Task requirements:
Which lines run from the start of the material below through the line containing "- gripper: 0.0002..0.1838"? Retype them exactly, pictures excluded.

╭─ Raw data

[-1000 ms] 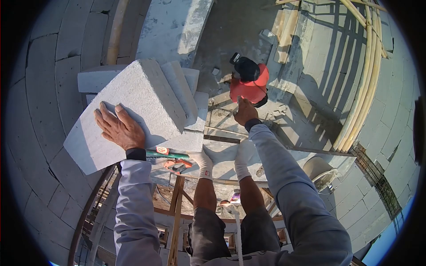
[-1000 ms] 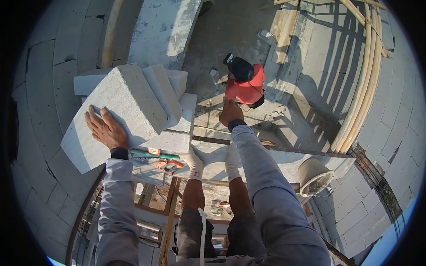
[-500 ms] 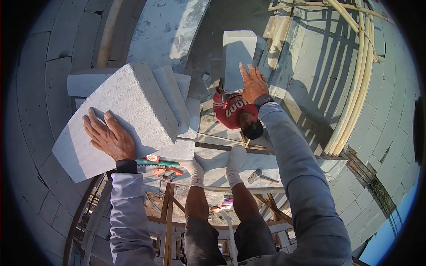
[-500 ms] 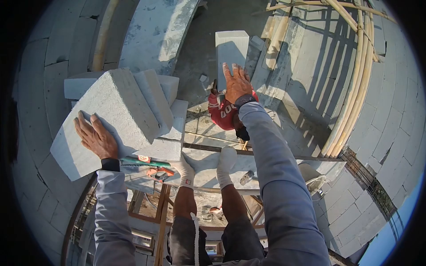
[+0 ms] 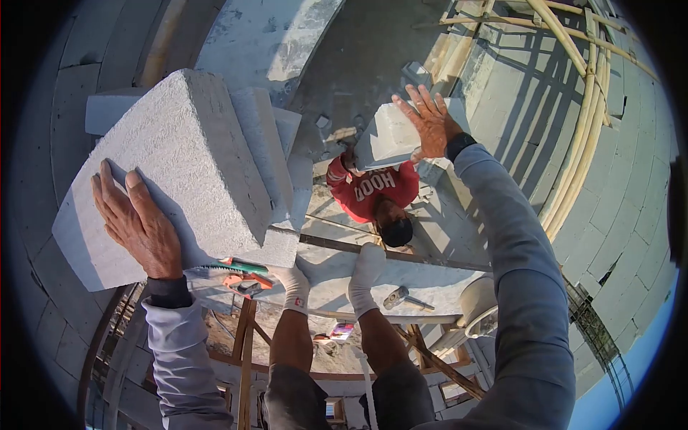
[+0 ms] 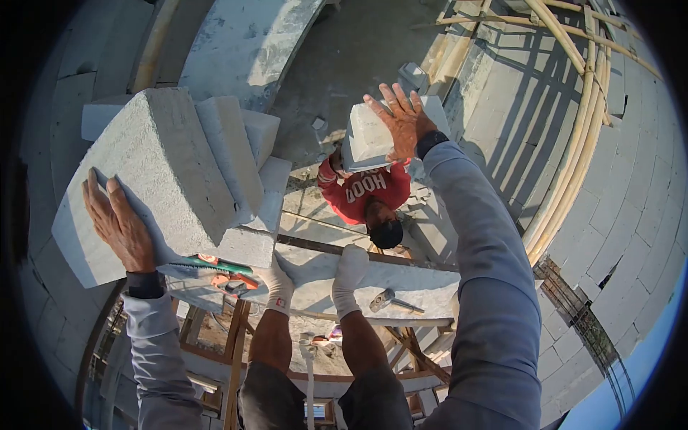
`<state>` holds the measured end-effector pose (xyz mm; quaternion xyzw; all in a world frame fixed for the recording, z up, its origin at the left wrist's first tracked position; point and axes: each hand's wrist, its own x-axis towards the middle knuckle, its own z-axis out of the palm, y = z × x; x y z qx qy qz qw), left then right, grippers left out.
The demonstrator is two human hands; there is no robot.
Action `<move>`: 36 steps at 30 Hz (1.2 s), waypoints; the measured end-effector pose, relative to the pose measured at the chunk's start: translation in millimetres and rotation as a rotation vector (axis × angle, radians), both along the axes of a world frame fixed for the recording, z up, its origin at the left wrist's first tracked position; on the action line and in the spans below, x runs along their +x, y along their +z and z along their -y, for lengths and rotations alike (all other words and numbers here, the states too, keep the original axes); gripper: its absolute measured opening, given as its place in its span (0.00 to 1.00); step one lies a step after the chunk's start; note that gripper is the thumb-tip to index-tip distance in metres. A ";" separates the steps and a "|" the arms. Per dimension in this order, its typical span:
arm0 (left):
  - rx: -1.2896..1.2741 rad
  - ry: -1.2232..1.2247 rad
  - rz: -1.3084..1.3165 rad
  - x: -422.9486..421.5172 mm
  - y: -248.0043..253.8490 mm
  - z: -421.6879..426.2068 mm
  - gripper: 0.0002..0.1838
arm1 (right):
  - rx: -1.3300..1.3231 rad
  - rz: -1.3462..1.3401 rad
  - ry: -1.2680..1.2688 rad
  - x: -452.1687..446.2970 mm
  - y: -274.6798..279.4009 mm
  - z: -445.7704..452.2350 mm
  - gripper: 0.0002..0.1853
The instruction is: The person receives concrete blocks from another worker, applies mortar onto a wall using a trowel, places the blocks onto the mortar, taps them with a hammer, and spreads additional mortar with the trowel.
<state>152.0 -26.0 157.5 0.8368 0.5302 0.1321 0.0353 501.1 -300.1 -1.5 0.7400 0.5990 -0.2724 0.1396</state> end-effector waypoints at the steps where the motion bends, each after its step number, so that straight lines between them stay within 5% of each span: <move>1: 0.003 -0.004 -0.013 -2.3 -0.6 0.4 0.34 | 0.084 -0.014 -0.024 -1.5 2.3 -1.9 0.67; 4: -0.010 -0.036 0.007 -1.6 0.3 1.8 0.34 | -0.080 -0.023 0.034 -0.1 16.5 -25.0 0.65; 12: 0.075 0.073 -0.050 2.9 -1.3 5.0 0.31 | 0.106 -0.045 0.209 -47.9 60.5 -1.5 0.57; 23: -0.005 0.137 -0.101 10.4 2.1 7.2 0.32 | 0.047 0.034 0.269 -85.6 116.1 16.2 0.51; 34: 0.007 0.168 -0.120 10.7 1.2 8.7 0.30 | 0.246 0.035 0.045 -106.3 345.4 44.3 0.56; 36: -0.055 0.151 0.034 7.5 9.7 16.4 0.30 | 0.313 0.023 0.000 -113.4 407.5 45.8 0.57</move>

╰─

Response for this exercise:
[-1000 ms] 
[-1000 ms] 
[-500 ms] 
[-500 ms] 
[+0 ms] 
[+0 ms] 
`<state>` holds the measured end-effector pose (xyz mm; quaternion xyzw; all in a world frame fixed for the recording, z up, its origin at the left wrist's first tracked position; point and axes: each hand's wrist, its own x-axis towards the middle knuckle, its own z-axis out of the palm, y = z × x; x y z qx qy qz qw), left then right, grippers left out.
The demonstrator is two human hands; there is no robot.
Action `<move>`: 36 steps at 30 Hz (1.2 s), waypoints; the measured end-effector pose, relative to the pose measured at the chunk's start: translation in millimetres and rotation as a rotation vector (axis × angle, radians), both along the axes of a world frame fixed for the recording, z up, its origin at the left wrist's first tracked position; on the action line and in the spans below, x runs along their +x, y along their +z and z along their -y, for lengths and rotations alike (all other words and numbers here, the states too, keep the original axes); gripper: its absolute measured opening, given as its place in its span (0.00 to 1.00); step one lies a step after the chunk's start; note that gripper is the thumb-tip to index-tip distance in metres. A ";" separates the steps and a "|" the arms. Per dimension in this order, its typical span:
arm0 (left):
  - rx: -1.2896..1.2741 rad
  - ry: -1.2232..1.2247 rad
  - rz: -1.3084..1.3165 rad
  - x: -422.9486..421.5172 mm
  - y: -248.0043..253.8490 mm
  - z: -421.6879..426.2068 mm
  - gripper: 0.0002..0.1838

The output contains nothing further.